Aim of the exercise:
From the first record to the last, write each one out again exactly.

Source data Start Marker

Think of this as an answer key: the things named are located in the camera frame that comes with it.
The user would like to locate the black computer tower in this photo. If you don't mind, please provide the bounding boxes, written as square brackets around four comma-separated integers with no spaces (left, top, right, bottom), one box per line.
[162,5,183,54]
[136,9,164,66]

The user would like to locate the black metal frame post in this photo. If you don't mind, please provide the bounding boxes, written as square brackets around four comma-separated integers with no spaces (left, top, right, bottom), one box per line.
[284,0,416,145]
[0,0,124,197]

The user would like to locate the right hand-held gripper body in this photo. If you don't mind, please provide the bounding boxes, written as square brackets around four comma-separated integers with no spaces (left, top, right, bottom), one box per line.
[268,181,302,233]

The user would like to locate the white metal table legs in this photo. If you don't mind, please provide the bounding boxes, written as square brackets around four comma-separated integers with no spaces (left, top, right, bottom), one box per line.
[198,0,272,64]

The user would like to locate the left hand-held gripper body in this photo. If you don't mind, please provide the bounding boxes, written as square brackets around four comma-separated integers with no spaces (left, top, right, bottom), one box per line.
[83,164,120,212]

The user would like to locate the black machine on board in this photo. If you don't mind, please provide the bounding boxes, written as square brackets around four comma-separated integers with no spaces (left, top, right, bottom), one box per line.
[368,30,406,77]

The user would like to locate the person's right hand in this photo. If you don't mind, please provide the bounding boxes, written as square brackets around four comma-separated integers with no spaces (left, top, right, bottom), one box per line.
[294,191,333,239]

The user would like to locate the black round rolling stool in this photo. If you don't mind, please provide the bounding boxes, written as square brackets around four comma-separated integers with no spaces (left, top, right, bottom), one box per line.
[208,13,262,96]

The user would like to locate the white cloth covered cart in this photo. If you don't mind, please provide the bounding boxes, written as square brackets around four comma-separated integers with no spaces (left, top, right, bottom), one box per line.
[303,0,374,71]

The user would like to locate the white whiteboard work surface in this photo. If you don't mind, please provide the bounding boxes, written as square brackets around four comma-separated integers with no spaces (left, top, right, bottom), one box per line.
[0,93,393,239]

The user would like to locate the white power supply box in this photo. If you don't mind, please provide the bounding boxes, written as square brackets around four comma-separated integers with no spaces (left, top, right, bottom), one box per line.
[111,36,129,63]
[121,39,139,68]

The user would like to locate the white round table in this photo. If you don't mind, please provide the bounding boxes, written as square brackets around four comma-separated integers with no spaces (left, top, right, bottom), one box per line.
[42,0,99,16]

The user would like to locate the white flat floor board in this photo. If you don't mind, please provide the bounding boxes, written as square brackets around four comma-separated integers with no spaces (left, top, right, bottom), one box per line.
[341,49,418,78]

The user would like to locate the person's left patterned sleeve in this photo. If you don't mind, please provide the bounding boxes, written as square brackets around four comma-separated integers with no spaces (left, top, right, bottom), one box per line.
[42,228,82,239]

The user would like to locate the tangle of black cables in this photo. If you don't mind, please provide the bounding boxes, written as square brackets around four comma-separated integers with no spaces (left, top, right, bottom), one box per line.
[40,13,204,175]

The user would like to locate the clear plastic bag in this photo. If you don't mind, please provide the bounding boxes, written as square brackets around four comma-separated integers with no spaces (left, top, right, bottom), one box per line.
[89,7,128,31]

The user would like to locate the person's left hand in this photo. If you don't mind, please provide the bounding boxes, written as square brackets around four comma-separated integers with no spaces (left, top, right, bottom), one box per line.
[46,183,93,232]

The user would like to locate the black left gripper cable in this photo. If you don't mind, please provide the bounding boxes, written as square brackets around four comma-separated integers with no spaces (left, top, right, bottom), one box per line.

Source data End Marker

Completed task:
Think of this as an answer key: the things named are located in the camera frame that comes with it.
The user would like to locate the black computer tower in this photo. If you don't mind, please provide the bounding boxes, written as square brackets around four comma-separated integers with no spaces (left, top, right, bottom), one box per line.
[162,5,183,54]
[136,9,164,66]

The user would like to locate the black metal frame post in this photo. If you don't mind, please provide the bounding boxes, written as square brackets around four comma-separated integers with no spaces (left, top, right, bottom), one box per line.
[284,0,416,145]
[0,0,124,197]

The user would like to locate the right hand-held gripper body in this photo. If you don't mind, please provide the bounding boxes, written as square brackets around four comma-separated integers with no spaces (left, top, right, bottom), one box per line.
[268,181,302,233]

The user would like to locate the white metal table legs in this photo. If you don't mind, please provide the bounding boxes, written as square brackets around four comma-separated integers with no spaces (left, top, right, bottom), one box per line.
[198,0,272,64]

The user would like to locate the left hand-held gripper body in this photo. If you don't mind, please provide the bounding boxes, written as square brackets around four comma-separated integers with no spaces (left, top, right, bottom), one box per line.
[83,164,120,212]

The user would like to locate the black machine on board in this photo. If you don't mind, please provide the bounding boxes, written as square brackets around four comma-separated integers with no spaces (left, top, right, bottom), one box per line.
[368,30,406,77]

The user would like to locate the person's right hand in this photo. If you don't mind, please provide the bounding boxes, written as square brackets around four comma-separated integers with no spaces (left, top, right, bottom), one box per line.
[294,191,333,239]

The user would like to locate the black round rolling stool in this photo. If you don't mind, please provide the bounding boxes, written as square brackets around four comma-separated integers with no spaces (left, top, right, bottom), one box per line.
[208,13,262,96]

The user would like to locate the white cloth covered cart in this photo. If you don't mind, please provide the bounding boxes, written as square brackets around four comma-separated integers with no spaces (left, top, right, bottom), one box per line.
[303,0,374,71]

The user would like to locate the white whiteboard work surface in this photo. If you don't mind, please provide the bounding boxes, written as square brackets around four comma-separated integers with no spaces (left, top, right, bottom), one box per line.
[0,93,393,239]

The user would like to locate the white power supply box in this photo. If you don't mind, please provide the bounding boxes, written as square brackets around four comma-separated integers with no spaces (left, top, right, bottom), one box per line.
[111,36,129,63]
[121,39,139,68]

The user would like to locate the white round table in this photo. If you don't mind, please provide the bounding boxes, written as square brackets around four comma-separated integers with no spaces (left, top, right, bottom), one box per line.
[42,0,99,16]

The user would like to locate the white flat floor board in this photo. If you don't mind, please provide the bounding boxes, written as square brackets around four comma-separated integers with no spaces (left, top, right, bottom), one box per line.
[341,49,418,78]

The user would like to locate the person's left patterned sleeve in this photo. If you don't mind, please provide the bounding boxes, written as square brackets around four comma-separated integers with no spaces (left, top, right, bottom), one box per line.
[42,228,82,239]

The user would like to locate the tangle of black cables in this photo. If you don't mind, please provide the bounding boxes, written as square brackets around four comma-separated integers with no spaces (left, top, right, bottom), one box per line.
[40,13,204,175]

The user would like to locate the clear plastic bag in this photo. If you don't mind, please provide the bounding boxes, written as square brackets around four comma-separated integers with no spaces (left, top, right, bottom), one box per line.
[89,7,128,31]

The user would like to locate the person's left hand in this photo. If you don't mind, please provide the bounding boxes, written as square brackets around four comma-separated integers with no spaces (left, top, right, bottom), one box per line.
[46,183,93,232]

The user would like to locate the black left gripper cable in this photo. If you don't mind, please provide the bounding boxes, written as square brackets around four comma-separated integers with no spaces (left, top, right, bottom), one box per line.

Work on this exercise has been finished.